Wednesday, March 16, 2016

Integrating Azure CDN into an ASP.Net MVC application

Using a CDN has a multitude of advantages. I won't go into details about them here. You can Google around for more info ;-)

In the examples one can find online on how to integrate a CDN into an MS MVC application, we see typical examples using the CDN of common libraries like jQuery:

See "Using a CDN" at http://www.asp.net/mvc/overview/performance/bundling-and-minification

It's plain and simple:
var jqueryCdnPath = "http://ajax.aspnetcdn.com/ajax/jQuery/jquery-1.7.1.min.js";

bundles.Add(new ScriptBundle("~/bundles/jquery",
                jqueryCdnPath).Include("~/Scripts/jquery-{version}.js"));
But what if you want to use your own scripts through a CDN like Azure?

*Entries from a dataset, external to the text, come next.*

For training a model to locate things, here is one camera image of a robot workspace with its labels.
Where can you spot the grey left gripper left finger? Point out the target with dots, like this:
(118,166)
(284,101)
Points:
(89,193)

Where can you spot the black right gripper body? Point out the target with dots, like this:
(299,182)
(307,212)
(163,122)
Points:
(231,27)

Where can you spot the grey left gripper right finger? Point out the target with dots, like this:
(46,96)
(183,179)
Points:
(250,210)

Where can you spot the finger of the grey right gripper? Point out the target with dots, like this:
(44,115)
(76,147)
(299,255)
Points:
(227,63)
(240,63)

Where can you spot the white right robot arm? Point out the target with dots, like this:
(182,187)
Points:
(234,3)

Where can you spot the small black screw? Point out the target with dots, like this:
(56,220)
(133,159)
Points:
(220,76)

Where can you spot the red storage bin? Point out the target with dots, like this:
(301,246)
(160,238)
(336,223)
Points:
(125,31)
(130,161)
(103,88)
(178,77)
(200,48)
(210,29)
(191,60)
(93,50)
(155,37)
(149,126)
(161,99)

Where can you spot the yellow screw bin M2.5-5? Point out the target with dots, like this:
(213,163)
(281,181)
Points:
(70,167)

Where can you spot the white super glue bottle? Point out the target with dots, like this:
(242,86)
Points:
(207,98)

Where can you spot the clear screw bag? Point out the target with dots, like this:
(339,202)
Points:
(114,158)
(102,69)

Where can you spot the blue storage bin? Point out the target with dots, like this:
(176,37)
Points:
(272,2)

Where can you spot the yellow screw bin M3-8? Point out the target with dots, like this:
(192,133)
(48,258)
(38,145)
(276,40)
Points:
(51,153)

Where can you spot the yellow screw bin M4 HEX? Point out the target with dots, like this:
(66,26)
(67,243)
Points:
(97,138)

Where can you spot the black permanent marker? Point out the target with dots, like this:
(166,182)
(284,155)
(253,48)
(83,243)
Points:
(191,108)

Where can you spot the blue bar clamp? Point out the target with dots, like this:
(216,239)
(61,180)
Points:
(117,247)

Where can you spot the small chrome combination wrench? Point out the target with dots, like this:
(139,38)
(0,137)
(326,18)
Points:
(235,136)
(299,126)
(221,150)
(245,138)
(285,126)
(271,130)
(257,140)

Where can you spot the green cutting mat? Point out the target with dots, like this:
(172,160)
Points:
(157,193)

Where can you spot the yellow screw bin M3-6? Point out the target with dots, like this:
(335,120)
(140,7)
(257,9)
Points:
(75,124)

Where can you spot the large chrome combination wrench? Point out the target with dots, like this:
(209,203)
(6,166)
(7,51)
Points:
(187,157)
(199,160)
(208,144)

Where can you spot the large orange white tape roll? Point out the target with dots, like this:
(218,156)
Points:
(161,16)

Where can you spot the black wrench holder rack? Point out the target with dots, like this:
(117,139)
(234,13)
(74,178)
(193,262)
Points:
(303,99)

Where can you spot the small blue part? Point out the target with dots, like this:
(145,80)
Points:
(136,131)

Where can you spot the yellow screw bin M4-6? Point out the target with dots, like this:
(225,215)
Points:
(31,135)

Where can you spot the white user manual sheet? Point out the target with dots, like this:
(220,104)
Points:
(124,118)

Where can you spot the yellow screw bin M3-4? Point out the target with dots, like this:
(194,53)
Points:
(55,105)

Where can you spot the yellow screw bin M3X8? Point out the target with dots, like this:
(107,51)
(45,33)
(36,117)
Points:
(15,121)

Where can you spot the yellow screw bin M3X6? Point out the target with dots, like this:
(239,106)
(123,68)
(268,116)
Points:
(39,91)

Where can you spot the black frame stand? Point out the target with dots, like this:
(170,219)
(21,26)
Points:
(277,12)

This works nicely (in BundleConfig):
bundles.Add(new ScriptBundle("~/bundles/jquery", CdnRoot + "/bundles/jquery")
                .Include("~/Content/Scripts/Lib/jquery-{version}.js"));
where CdnRoot is the path to the CDN endpoint, like: //my-endpoint.azureedge.net

This way, the CDN will load the resources from the bundle like in a normal case, store it in its cache, and return it the next times a user requests them. No need to upload the files to the CDN, and changes to the code behind the bundle is taken into account automatically.